I had planned to take a guided tour today at 11am. I’m pretty sure I was in the right place at the right time but no one was there. Argh. I stood there hemming and hawing completely indecisive. Do I skip it or do I go solo? I don’t like to hike alone anymore. I don’t trust myself to not get lost and my fearful body can get my mind to run amuck. And, today especially, I really didn’t need more time with my thoughts. I wanted a guided hike, not a solo hike. Do I skip it or do I go? Fear and frustration can be common companions that get me stuck.
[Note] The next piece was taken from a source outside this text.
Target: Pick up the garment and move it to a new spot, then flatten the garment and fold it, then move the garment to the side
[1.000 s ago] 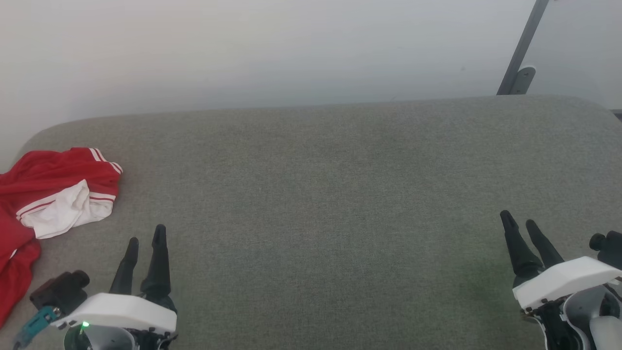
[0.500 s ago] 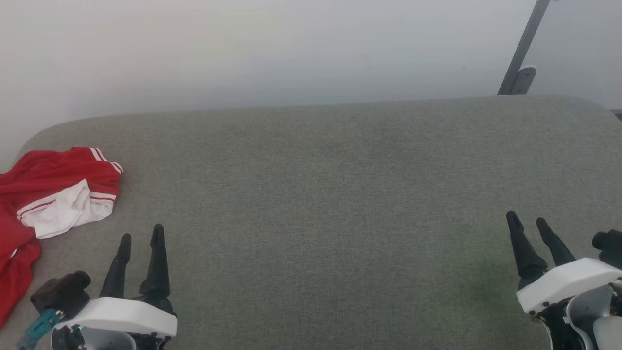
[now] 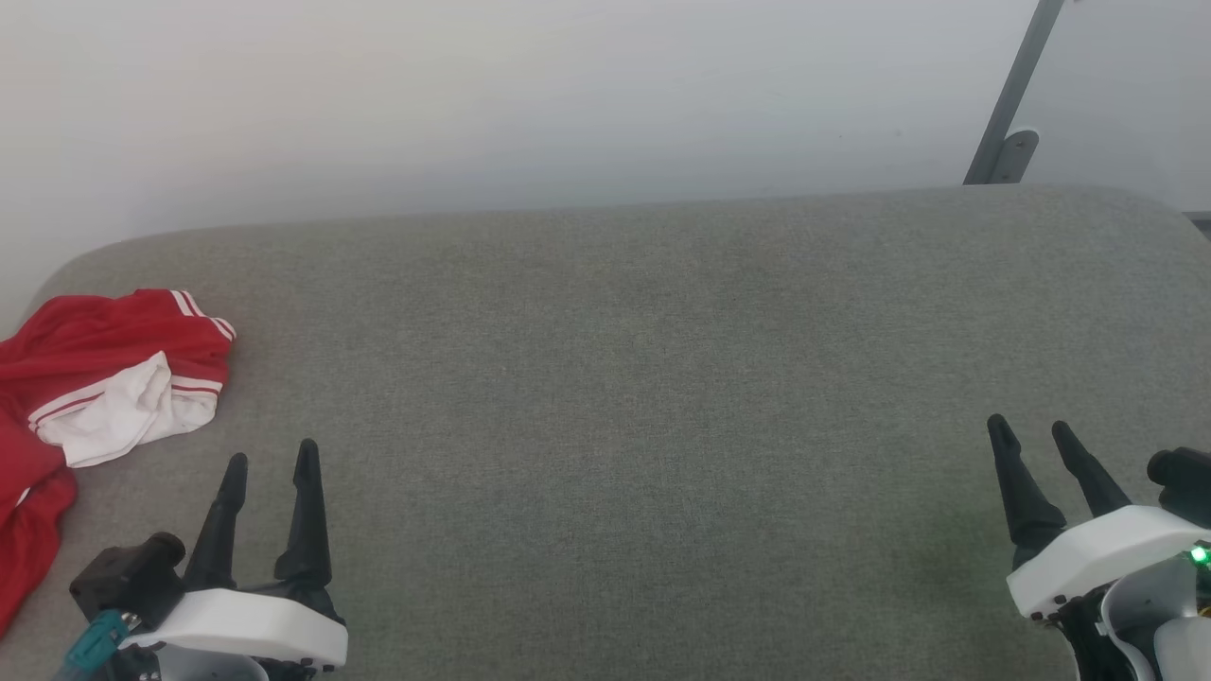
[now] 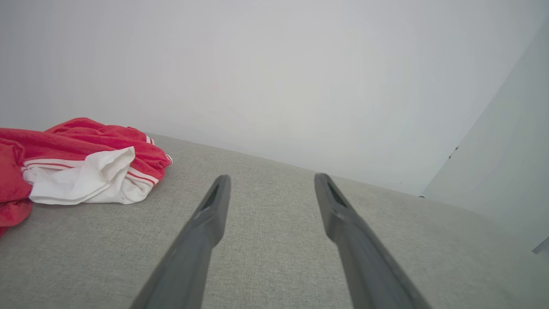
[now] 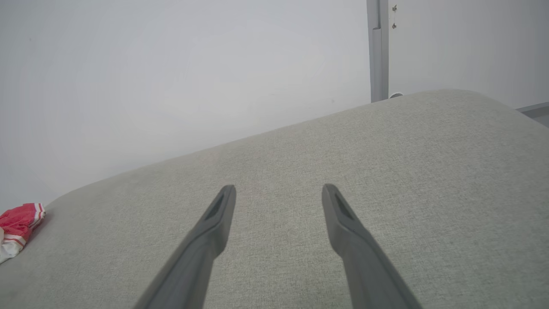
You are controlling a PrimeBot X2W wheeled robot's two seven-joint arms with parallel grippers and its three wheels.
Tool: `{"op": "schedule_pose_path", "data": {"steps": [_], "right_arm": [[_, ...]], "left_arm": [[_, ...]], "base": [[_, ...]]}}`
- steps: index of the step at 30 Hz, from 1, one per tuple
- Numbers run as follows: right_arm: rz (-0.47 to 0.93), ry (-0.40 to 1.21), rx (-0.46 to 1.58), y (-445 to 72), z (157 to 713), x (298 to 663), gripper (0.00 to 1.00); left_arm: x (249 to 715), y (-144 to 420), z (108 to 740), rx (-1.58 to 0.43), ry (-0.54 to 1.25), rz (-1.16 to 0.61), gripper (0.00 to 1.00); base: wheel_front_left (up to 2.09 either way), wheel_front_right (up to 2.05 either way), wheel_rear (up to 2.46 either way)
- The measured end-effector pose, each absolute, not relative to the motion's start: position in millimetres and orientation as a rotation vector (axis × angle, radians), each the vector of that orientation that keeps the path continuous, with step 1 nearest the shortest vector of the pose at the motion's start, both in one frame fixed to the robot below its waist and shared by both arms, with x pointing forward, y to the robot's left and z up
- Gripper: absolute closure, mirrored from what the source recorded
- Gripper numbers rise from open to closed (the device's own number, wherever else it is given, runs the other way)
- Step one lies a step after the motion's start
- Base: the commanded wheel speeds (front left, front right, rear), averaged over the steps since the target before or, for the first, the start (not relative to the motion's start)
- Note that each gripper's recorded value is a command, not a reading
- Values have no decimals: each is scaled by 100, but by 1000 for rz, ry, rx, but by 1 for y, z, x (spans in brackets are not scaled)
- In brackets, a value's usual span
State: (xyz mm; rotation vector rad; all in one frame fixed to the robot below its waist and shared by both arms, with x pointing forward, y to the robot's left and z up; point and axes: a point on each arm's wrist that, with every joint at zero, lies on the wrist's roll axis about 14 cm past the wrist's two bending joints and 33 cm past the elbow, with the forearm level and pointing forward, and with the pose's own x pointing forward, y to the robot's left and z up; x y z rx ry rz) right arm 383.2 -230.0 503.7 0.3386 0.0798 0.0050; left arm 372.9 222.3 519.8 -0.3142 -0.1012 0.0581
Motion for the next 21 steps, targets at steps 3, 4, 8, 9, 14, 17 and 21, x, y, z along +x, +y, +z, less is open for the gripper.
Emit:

My thought – “I’ll just go down the path a little bit to see if they’re already further ahead.” And before long, I had decided to just keep walking and see what happens. Feel the fear and do it anyway. Or my spin on that “acknowledge the fear, thank it for the warning and move along.”
It was a good hike through more rain forest with chirping birds. There were views of the crater puffing out steam. I even came across a dancing figure in a tree root. I enjoyed the various accents of travelers along the trail. I know my limits and respected them and did my best to get out my head. I followed the clearly marked signs with options for further treks. Then I came upon a route called “Devastation Trail” to the left and on my right was a daunting warning sign saying “hazardous area/ CLOSED.” Both sounded a little intimidating so I turned around 😉
Side-note: I noticed something a few days ago on a nature walk given by a local. I no longer need to look down to watch every step my foot is making! It’s taken years of practice but I can finally look at the scenery while walking… unless I’m going down stairs or downhill or the road is at all uneven… but this is a huge improvement!